October 2020 Elmiron lawsuit

 An Ohio woman filed suit against in New Jersey federal court on October 5, 2020. She alleged that her Elmiron use caused her retinal pigmentary changes. The woman took the bladder drug between July 2009 and May 2020. Her lawsuit claimed that she may develop permanent vision damage. The woman alleged negligence, strict products liability, express warranty breach, fraudulent misrepresentation, and fraudulent concealment against Elmiron’s manufacturers and distributors. This is one of several Elmiron lawsuits filed in New Jersey.

janssen elmiron lawsuits

August 2021 Elmiron lawsuit

On August 16, 2021, an Oklahoma woman filed a lawsuit in New Jersey federal court. She alleged that she suffered macular degeneration from taking Elmiron. The woman took the drug for 16 years. She was diagnosed with multiple injuries, including age-related macular degeneration, on September 18, 2019. The woman alleged negligence, strict products liability, express warranty breach, and fraudulent misrepresentation against Johnson & Johnson and Janssen Pharmaceuticals.

 U.K. Requires Warning on Elmiron

On September 19, 2019, the British government released a Drug Safety Update on Elmiron. It warned that the bladder drug was associated with pigmentary maculopathy. It advised Elmiron patients to undergo routine ophthalmic examinations. The update also advised healthcare professionals to stop prescribing Elmiron to patients suffering from pigmentary maculopathy.

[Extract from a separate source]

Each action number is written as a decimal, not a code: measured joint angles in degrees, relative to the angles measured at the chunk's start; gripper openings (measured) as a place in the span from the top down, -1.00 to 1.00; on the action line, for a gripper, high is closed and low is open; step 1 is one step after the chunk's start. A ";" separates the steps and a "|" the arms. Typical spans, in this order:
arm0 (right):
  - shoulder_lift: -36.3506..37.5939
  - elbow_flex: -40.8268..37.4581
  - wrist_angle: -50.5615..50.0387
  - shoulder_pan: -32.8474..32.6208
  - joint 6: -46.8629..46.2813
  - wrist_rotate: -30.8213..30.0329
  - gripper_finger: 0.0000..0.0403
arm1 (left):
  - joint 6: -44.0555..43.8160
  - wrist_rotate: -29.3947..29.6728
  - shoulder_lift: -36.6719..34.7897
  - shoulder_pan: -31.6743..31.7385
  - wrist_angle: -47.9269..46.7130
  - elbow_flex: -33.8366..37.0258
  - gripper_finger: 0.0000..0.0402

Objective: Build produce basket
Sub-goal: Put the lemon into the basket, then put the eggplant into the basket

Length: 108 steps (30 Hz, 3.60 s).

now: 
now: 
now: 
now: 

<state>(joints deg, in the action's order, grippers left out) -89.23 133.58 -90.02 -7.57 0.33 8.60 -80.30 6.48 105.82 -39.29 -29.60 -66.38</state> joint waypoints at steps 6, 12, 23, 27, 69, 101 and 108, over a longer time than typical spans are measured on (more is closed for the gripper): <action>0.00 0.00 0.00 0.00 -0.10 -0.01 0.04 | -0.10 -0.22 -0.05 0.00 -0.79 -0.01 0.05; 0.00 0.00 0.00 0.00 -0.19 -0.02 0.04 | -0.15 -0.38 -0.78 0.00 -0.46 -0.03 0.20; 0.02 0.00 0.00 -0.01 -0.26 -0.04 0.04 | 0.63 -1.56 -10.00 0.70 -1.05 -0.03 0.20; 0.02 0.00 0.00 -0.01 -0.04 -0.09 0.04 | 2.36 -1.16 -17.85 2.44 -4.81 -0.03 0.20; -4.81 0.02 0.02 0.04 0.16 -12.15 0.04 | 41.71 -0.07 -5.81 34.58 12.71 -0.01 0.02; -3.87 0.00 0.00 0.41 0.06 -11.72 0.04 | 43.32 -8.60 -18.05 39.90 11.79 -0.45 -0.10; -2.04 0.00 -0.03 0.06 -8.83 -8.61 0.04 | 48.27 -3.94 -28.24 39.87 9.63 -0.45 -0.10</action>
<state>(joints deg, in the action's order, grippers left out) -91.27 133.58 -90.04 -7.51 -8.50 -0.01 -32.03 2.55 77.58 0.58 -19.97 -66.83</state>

Canadian Warning on Elmiron

 The Canadian government announced in October 2019 that it included the pigmentary maculopathy risk in Elmiron’s Canadian product monograph. The monograph stated that reported chronic Elmiron use was associated with pigmentary maculopathy. It advised that patients who frequently take the drug should undergo routine ophthalmic examinations to timely detect the condition. The monograph also advised that health care providers should discontinue Elmiron in patients suffering from pigmentary maculopathy.

FDA Requires Elmiron Label Change

The FDA announced on June 16, 2020, that it updated the Elmiron label to include pigmentary maculopathy to the label’s “Warnings and Precautions” and “Adverse Reactions” sections. The “Warnings and Precautions” section listed several symptoms, including reading difficulties, slow adaptation to low light environments, and blurry vision. It also advised patients to undergo regular eye exams, even after cessation.